The whole listing below must be printed again exactly, images excluded.

*** Given material Section Begins ***

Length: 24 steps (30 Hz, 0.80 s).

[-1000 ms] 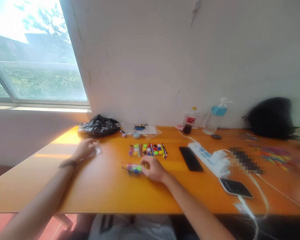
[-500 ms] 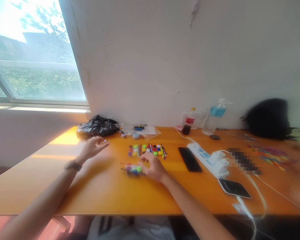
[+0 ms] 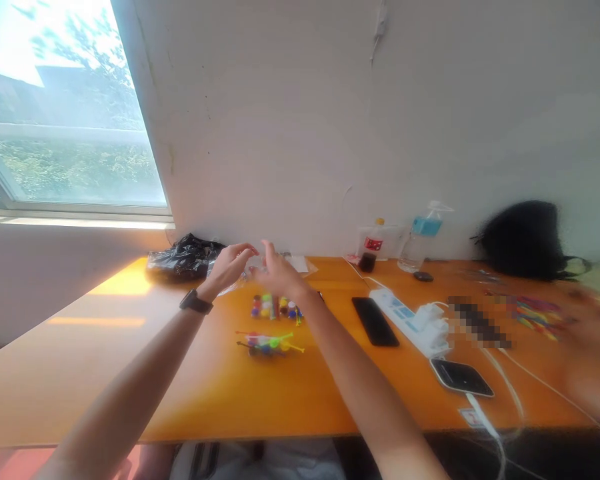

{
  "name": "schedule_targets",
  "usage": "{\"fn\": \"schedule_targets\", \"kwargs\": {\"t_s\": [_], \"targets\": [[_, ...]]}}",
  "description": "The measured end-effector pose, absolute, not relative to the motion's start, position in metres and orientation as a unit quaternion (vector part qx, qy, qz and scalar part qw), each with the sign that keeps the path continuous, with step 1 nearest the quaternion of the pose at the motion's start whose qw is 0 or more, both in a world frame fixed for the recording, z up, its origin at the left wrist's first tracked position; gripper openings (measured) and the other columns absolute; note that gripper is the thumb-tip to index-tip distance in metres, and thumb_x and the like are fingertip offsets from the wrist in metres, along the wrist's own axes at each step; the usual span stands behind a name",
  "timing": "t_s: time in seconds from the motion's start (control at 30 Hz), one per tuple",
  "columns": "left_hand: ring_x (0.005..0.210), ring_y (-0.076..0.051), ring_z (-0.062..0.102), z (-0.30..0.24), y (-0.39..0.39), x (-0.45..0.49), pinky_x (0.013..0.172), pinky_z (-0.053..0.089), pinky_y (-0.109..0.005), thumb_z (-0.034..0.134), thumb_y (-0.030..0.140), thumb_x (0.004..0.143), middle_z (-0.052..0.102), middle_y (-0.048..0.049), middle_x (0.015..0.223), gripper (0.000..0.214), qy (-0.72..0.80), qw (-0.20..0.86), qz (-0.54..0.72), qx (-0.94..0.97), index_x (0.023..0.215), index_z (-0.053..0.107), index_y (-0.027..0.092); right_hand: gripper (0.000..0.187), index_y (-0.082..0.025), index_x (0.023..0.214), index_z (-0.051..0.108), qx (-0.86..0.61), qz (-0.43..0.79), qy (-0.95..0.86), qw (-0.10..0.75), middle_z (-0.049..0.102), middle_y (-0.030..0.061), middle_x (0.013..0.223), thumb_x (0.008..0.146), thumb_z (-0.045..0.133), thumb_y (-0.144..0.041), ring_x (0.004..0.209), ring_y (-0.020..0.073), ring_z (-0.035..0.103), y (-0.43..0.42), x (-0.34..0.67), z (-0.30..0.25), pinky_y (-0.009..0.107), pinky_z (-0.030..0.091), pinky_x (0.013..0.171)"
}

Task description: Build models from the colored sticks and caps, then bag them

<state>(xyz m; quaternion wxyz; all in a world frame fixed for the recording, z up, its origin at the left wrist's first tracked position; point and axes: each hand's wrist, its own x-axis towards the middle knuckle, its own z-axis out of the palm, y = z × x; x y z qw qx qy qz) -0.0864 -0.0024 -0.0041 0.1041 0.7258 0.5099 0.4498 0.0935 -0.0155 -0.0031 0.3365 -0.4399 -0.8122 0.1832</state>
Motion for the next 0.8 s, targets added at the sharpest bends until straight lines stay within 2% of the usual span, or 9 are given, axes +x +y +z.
{"fn": "schedule_targets", "kwargs": {"t_s": [0.1,0.2,0.3,0.43,0.53,0.6,0.67,0.73,0.8], "targets": [[0.074,-0.021,0.059,0.013,0.011,-0.076,0.065,0.036,-0.03,0.044,0.038,0.093,0.067,-0.0007,0.075,0.034,0.535,0.099,0.46,0.702,0.089,0.075,0.025,0.074,-0.021,0.157,0.031,-0.434,0.206,-0.804,0.349,0.067,0.007,0.108,0.091,0.064,-0.027,0.083,0.019,0.064,0.011,0.089,0.015,0.029,0.051,0.073],[0.078,-0.022,0.061,0.023,0.021,-0.076,0.065,0.036,-0.03,0.043,0.037,0.093,0.069,-0.0017,0.08,0.035,0.54,0.101,0.452,0.703,0.092,0.076,0.025,0.059,-0.022,0.147,0.045,-0.42,0.234,-0.785,0.391,0.066,0.0063,0.111,0.092,0.064,-0.03,0.073,0.0148,0.063,0.026,0.091,0.022,0.027,0.052,0.066],[0.076,-0.021,0.06,0.024,0.028,-0.082,0.062,0.036,-0.028,0.041,0.037,0.094,0.068,-0.0021,0.08,0.037,0.511,0.123,0.45,0.722,0.095,0.075,0.024,0.039,-0.021,0.131,0.057,-0.378,0.265,-0.785,0.414,0.066,0.0037,0.102,0.096,0.061,-0.037,0.072,0.0139,0.063,0.033,0.095,0.021,0.026,0.053,0.066],[0.072,-0.02,0.058,0.017,0.03,-0.089,0.062,0.039,-0.029,0.038,0.04,0.098,0.065,-0.0031,0.077,0.041,0.468,0.148,0.426,0.76,0.096,0.074,0.019,0.028,-0.021,0.121,0.064,-0.334,0.296,-0.797,0.408,0.065,0.0014,0.092,0.095,0.059,-0.028,0.072,0.0139,0.065,0.039,0.1,0.015,0.025,0.054,0.066],[0.088,-0.023,0.062,0.012,0.026,-0.09,0.079,0.048,-0.033,0.05,0.054,0.098,0.07,-0.0055,0.099,0.044,0.411,0.128,0.413,0.803,0.123,0.068,0.021,0.03,-0.02,0.12,0.065,-0.333,0.299,-0.782,0.433,0.066,0.0012,0.088,0.09,0.062,-0.022,0.069,0.0137,0.065,0.042,0.106,0.014,0.025,0.053,0.064],[0.111,-0.028,0.06,0.011,0.022,-0.09,0.097,0.047,-0.04,0.067,0.062,0.088,0.066,-0.0092,0.125,0.071,0.373,0.082,0.414,0.826,0.147,0.051,0.026,0.03,-0.018,0.119,0.065,-0.342,0.304,-0.757,0.467,0.066,0.0009,0.084,0.089,0.062,-0.021,0.063,0.0131,0.063,0.043,0.111,0.015,0.026,0.053,0.061],[0.129,-0.034,0.051,0.009,0.02,-0.089,0.109,0.04,-0.048,0.08,0.064,0.075,0.056,-0.0128,0.143,0.103,0.357,0.026,0.406,0.84,0.16,0.033,0.029,0.03,-0.018,0.118,0.064,-0.342,0.309,-0.737,0.494,0.064,0.0,0.081,0.088,0.063,-0.022,0.06,0.013,0.062,0.044,0.117,0.016,0.027,0.053,0.061],[0.135,-0.038,0.046,0.007,0.02,-0.09,0.113,0.036,-0.053,0.085,0.062,0.069,0.051,-0.0154,0.148,0.119,0.358,-0.017,0.388,0.849,0.164,0.023,0.029,0.032,-0.018,0.119,0.063,-0.335,0.315,-0.735,0.498,0.064,-0.0006,0.079,0.087,0.065,-0.024,0.061,0.0134,0.063,0.046,0.124,0.016,0.028,0.053,0.063],[0.131,-0.039,0.049,0.004,0.022,-0.09,0.112,0.037,-0.054,0.086,0.059,0.069,0.054,-0.0166,0.145,0.121,0.359,-0.036,0.375,0.854,0.164,0.02,0.027,0.035,-0.019,0.121,0.062,-0.33,0.317,-0.744,0.486,0.065,-0.0003,0.081,0.087,0.066,-0.026,0.063,0.0141,0.064,0.048,0.131,0.015,0.029,0.054,0.066]]}}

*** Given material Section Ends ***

*Answer below:*
Length: 24 steps (30 Hz, 0.80 s).

[-1000 ms] 
[-500 ms] 
[+0 ms] 

{
  "name": "schedule_targets",
  "usage": "{\"fn\": \"schedule_targets\", \"kwargs\": {\"t_s\": [_], \"targets\": [[_, ...]]}}",
  "description": "The measured end-effector pose, absolute, not relative to the motion's start, position in metres and orientation as a unit quaternion (vector part qx, qy, qz and scalar part qw), each with the sign that keeps the path continuous, with step 1 nearest the quaternion of the pose at the motion's start whose qw is 0 or more, both in a world frame fixed for the recording, z up, its origin at the left wrist's first tracked position; gripper openings (measured) and the other columns absolute; note that gripper is the thumb-tip to index-tip distance in metres, and thumb_x and the like are fingertip offsets from the wrist in metres, along the wrist's own axes at each step; the usual span stands behind a name",
  "timing": "t_s: time in seconds from the motion's start (control at 30 Hz), one per tuple",
  "columns": "left_hand: ring_x (0.005..0.210), ring_y (-0.076..0.051), ring_z (-0.062..0.102), z (-0.30..0.24), y (-0.39..0.39), x (-0.45..0.49), pinky_x (0.013..0.172), pinky_z (-0.053..0.089), pinky_y (-0.109..0.005), thumb_z (-0.034..0.134), thumb_y (-0.030..0.140), thumb_x (0.004..0.143), middle_z (-0.052..0.102), middle_y (-0.048..0.049), middle_x (0.015..0.223), gripper (0.000..0.214), qy (-0.72..0.80), qw (-0.20..0.86), qz (-0.54..0.72), qx (-0.94..0.97), index_x (0.023..0.215), index_z (-0.053..0.107), index_y (-0.027..0.092); right_hand: gripper (0.000..0.187), index_y (-0.082..0.025), index_x (0.023..0.214), index_z (-0.051..0.108), qx (-0.86..0.61), qz (-0.43..0.79), qy (-0.95..0.86), qw (-0.10..0.75), middle_z (-0.049..0.102), middle_y (-0.030..0.061), middle_x (0.013..0.223), thumb_x (0.008..0.146), thumb_z (-0.045..0.133), thumb_y (-0.144..0.041), ring_x (0.004..0.209), ring_y (-0.020..0.073), ring_z (-0.035..0.103), y (-0.43..0.42), x (-0.34..0.67), z (-0.30..0.25), pinky_y (-0.009..0.107), pinky_z (-0.030..0.091), pinky_x (0.013..0.171)"
}

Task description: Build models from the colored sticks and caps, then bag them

<state>(xyz m; quaternion wxyz; all in a world frame fixed for the recording, z up, its origin at the left wrist's first tracked position; point and axes: each hand's wrist, its own x-axis towards the middle knuckle, its own z-axis out of the palm, y = z × x; x y z qw qx qy qz) -0.0864 -0.0024 -0.0041 0.1041 0.7258 0.5099 0.4498 0.0935 -0.0155 -0.0031 0.3365 -0.4399 -0.8122 0.1832</state>
Motion for the next 0.8 s, targets added at the sharpest bends until straight lines stay within 2% of the usual span, or 9 are given, axes +x +y +z.
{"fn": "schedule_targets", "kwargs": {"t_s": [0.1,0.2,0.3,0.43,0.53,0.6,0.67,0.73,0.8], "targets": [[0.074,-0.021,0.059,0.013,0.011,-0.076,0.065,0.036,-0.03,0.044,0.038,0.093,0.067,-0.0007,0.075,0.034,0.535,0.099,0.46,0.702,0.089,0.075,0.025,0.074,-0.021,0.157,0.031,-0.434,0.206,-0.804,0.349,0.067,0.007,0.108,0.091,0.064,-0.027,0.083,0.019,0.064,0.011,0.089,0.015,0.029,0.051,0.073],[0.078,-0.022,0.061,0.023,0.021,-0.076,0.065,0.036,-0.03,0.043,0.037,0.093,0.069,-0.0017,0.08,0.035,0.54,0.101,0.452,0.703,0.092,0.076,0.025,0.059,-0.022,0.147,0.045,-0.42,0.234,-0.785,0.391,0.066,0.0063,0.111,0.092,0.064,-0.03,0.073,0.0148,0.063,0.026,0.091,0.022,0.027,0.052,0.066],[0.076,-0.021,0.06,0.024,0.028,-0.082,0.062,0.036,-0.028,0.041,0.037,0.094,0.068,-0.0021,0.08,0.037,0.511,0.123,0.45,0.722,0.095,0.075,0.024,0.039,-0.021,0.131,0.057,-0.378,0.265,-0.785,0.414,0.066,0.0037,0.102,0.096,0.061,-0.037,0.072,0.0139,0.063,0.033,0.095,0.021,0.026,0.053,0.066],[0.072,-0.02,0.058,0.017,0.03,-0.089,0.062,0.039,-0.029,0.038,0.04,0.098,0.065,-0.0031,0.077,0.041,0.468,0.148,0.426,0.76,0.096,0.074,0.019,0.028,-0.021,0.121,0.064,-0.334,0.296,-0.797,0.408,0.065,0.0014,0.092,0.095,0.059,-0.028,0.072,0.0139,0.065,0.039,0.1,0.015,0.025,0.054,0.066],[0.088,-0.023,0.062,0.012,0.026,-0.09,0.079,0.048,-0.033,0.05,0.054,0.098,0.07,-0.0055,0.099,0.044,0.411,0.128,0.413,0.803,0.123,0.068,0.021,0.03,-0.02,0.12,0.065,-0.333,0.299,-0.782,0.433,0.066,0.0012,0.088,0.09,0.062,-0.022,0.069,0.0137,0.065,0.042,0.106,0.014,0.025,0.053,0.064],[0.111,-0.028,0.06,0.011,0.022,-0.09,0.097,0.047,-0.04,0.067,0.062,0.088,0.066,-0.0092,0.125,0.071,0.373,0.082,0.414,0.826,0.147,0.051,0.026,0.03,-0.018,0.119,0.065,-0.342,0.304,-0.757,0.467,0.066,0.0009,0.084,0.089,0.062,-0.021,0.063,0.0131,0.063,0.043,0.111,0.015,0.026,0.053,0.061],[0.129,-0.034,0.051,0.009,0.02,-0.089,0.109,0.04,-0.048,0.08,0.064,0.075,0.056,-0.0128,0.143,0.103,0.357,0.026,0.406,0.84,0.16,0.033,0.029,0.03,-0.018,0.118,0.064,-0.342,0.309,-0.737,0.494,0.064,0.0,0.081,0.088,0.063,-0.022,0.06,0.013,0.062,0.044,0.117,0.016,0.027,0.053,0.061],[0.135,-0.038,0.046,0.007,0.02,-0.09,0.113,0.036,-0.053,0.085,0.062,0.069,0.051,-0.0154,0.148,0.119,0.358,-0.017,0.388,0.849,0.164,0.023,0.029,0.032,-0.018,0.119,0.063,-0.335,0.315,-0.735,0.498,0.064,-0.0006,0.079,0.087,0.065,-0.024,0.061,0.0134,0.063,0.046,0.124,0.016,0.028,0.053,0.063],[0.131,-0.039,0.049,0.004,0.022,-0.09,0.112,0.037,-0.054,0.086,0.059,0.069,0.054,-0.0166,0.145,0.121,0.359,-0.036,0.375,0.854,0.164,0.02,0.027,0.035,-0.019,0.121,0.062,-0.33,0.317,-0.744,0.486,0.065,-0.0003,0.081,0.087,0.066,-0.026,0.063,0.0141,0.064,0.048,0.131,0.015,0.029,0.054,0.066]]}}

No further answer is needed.